In my last post I mentioned blogging this time about a new program that helps organize photos three dimensionally. Well, June and July are my busiest months at work, which spills into my personal time, so needless to say I haven’t done all the research I would like before posting on such a topic. However, since it has been about a month, I figured I should post something and I’ve been itching to tell about a recent experience while train spotting.

While back in Fremont, Nebraska, for a wedding at the beginning of June I took a day to watch trains with my son in the morning, and then a friend in the afternoon (his bachelor’s party was later that evening). As my friend and I were standing on the Broad Street viaduct, which spans the Burlington Northern and Santa Fe tracks as well as the Union Pacific (plus the former Chicago and North Western) we got a little treat.
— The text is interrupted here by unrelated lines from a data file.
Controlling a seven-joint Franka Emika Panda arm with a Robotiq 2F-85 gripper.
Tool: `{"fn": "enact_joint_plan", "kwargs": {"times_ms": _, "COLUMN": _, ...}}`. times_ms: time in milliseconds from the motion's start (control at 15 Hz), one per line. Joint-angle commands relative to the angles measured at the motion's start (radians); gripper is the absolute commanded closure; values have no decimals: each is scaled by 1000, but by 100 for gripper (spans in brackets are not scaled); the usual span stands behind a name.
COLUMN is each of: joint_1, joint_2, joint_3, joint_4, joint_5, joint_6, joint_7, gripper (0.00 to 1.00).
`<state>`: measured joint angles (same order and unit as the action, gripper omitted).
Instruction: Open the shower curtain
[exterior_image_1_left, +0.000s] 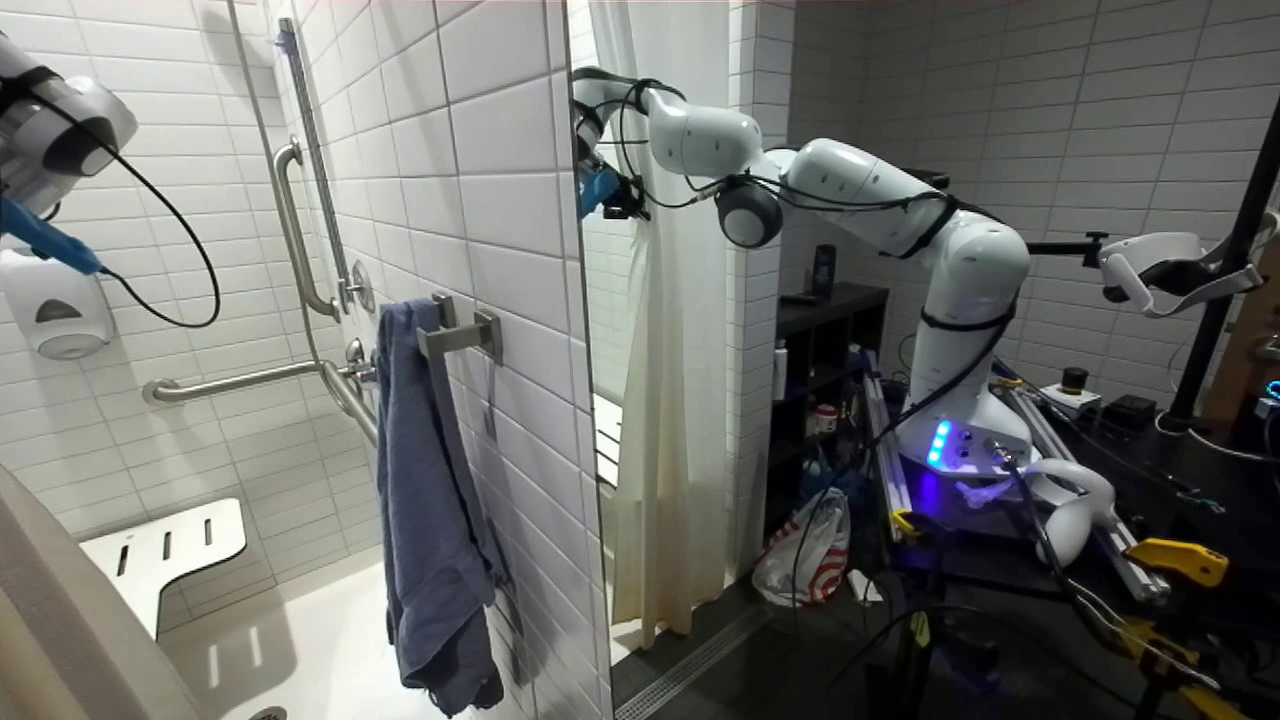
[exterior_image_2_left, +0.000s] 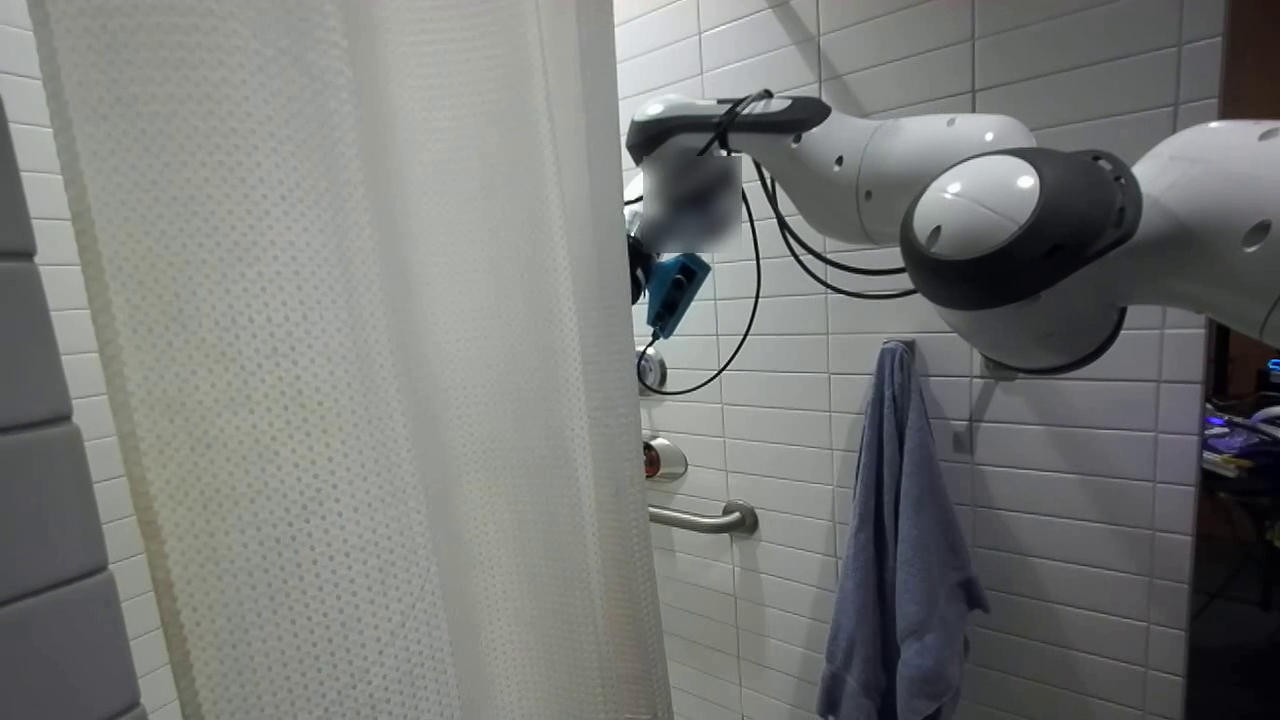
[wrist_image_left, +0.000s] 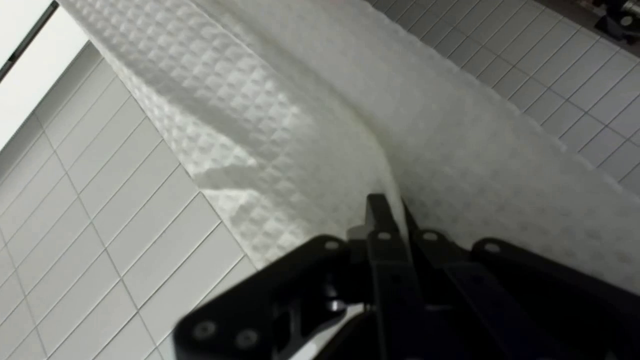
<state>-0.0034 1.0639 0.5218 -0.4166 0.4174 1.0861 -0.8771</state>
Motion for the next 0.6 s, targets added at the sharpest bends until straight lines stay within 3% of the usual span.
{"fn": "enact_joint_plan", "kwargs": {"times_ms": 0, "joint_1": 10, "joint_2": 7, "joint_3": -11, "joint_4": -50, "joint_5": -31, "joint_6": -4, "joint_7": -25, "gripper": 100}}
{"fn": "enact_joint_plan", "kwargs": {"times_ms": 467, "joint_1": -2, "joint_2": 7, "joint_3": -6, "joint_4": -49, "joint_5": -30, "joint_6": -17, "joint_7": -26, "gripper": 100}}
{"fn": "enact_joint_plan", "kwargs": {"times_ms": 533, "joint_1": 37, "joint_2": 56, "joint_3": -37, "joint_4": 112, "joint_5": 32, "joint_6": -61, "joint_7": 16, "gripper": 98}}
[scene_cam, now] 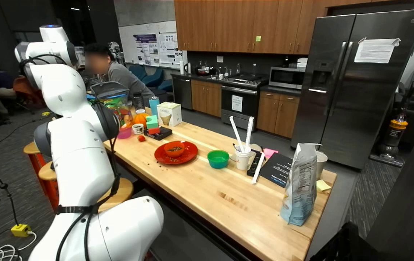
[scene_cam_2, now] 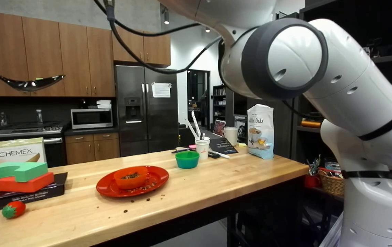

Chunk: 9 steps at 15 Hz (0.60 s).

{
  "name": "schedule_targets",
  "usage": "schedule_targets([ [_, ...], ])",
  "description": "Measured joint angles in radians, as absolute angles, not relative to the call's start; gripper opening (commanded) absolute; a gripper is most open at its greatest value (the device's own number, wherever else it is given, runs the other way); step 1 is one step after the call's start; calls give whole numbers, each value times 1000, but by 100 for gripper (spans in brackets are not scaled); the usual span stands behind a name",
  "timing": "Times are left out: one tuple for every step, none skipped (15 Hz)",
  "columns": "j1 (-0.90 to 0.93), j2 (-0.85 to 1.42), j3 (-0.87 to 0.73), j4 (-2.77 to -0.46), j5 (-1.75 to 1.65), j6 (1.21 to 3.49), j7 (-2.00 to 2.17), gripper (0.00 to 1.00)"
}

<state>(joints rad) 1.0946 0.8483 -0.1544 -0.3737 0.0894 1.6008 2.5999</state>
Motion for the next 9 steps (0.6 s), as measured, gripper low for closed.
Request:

Now, train spotting the Burlington Northern and Santa Fe from the viaduct is always difficult, because you can only see the west half of the yard. The track then curves north and crosses the UP mainline before disappearing along the west edge of town. Since train horns in Fremont are as common as birds chirping, it is always difficult to see what tracks will have the next train if it is coming from the east. Well, we heard some horns and got ready. To the west there were headlights from an eastbound on the UP mainline (a double track that traverses the first transcontinental route from Council Bluffs, IA/Omaha, NE to Alameda, CA.) and we could soon see that it was stopping about a half mile out before the BNSF/UP diamond crossing.

Eastbound UP (center) waits for a clear before proceeding across the BNSF mainline diamond crossing (across middle from left to right)

Eastbound UP (center) waits for a clear signal before proceeding across the BNSF mainline diamond crossing (between the two road crossings going across middle from left to right)

The signal for westward UP trains was red (STOP). Since the busy UP route had trains stopped in both directions, this meant a BNSF was most likely coming to the diamond crossing. We waited, and waited. Soon the cascade green engines (2821 a GP39M & 2860 a GP39-2*) emerged from the north with three covered hoppers in front and a tanker in tow. It was obviously a switching job that was coming from the industries that BNSF serviced to the north of town.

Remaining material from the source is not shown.